Suzume pauses at the door to the classroom.

"Honestly? I have no idea. I'm just glad I wasn't expelled."

A shadow falls across her shoulder and she looks up to see Aizawa, looking exhausted as ever, peering down at them.

"It's because of how her numbers averaged out," he says. "For most of you I wasn't looking at your actual scores, how fast or strong you were, but how creative you were in using your quirks and what level of mastery and control you already had. For Yusada here, I went by her physical ability, which surpassed most of you entirely."

"O-oh," Mina squeaks under his intense gaze.

Suzume, contrarily, relaxes. It was good to hear. She'd had a few theories but… crime scenes were easier to understand than people were, especially people like Aizawa.

"You're all dismissed for the day. I'll see you tomorrow," Aizawa nods towards them and shuffles off, his sleeping bag slung over one shoulder.

Suzume wonders if if she can keep her grades up high enough he'll let her bring in one of her own.

"Wow, he's so intense…" Mina watches him go down the hallway beside Suzume.

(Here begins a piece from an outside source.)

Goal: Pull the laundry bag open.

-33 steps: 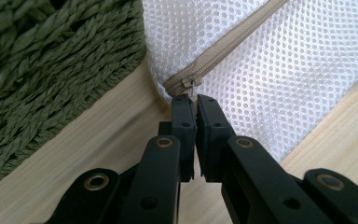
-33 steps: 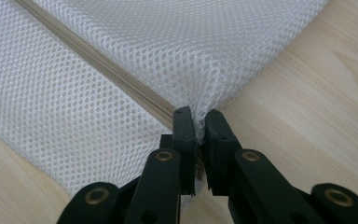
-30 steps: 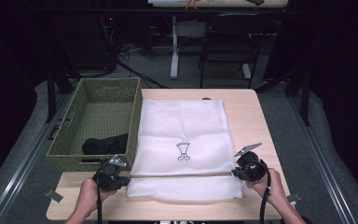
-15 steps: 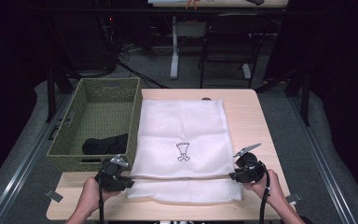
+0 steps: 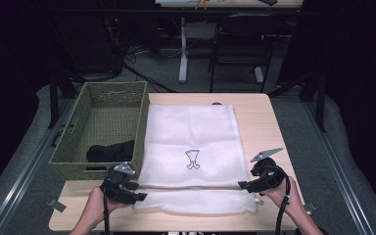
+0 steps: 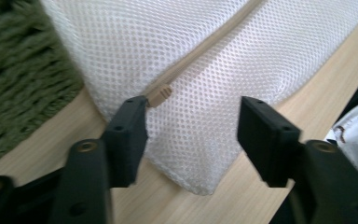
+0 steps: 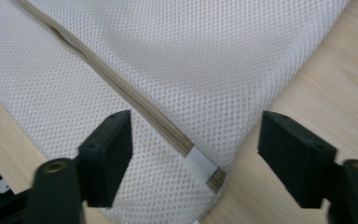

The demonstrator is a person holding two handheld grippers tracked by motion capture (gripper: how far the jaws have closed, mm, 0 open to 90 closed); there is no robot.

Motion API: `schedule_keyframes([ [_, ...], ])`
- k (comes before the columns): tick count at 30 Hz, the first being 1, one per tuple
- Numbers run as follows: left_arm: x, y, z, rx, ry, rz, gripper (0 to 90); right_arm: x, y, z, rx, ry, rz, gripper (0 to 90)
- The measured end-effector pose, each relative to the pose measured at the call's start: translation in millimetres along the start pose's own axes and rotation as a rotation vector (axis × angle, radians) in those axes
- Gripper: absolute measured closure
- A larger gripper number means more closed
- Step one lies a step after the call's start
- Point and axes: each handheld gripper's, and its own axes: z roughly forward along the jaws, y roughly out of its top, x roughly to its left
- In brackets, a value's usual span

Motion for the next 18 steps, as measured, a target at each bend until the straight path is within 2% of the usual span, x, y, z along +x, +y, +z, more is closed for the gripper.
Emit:
schedule_keyframes([
  [3, -3.4, -0.7, -4.6, -0.021, 0.004, 0.011, 29.3, 4.2, 2.1, -0.4, -0.02, 0.015, -0.018, 16.3],
  [5, -5.5, -2.2, -6.8, -0.028, 0.023, 0.01, 24.4, 8.0, 4.0, 1.0, -0.027, 0.031, -0.032, 13.8],
  [9, -6.6, -6.2, -11.5, -0.03, 0.057, 0.017, 16.2, 15.0, 8.9, 4.5, -0.037, 0.031, -0.063, 9.6],
  [14, -5.5, -10.8, -17.2, -0.073, 0.076, -0.005, 14.2, 21.1, 14.7, 10.9, -0.035, 0.035, -0.102, 7.7],
  [18, -5.4, -10.0, -16.7, -0.079, 0.094, -0.004, 12.0, 26.3, 20.6, 15.2, -0.041, 0.04, -0.126, 6.8],
])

"He kind of reminds me of you, Yusada. It's no wonder you get along."

"Yeah we- wait, what?" Suzume's head snaps over to Tsu, but she's already gone inside and Suzume is left at the door, trying to figure out what she meant by that.

Eventually, Suzume shakes her head and goes to fetch her school bag.

She's aware of the fact that Bakugou is trying to burn a hole in the back of her head with his glare alone, but apparently being kicked in the balls hard enough to throw up is enough to deter even him from trying to start shit with her right away.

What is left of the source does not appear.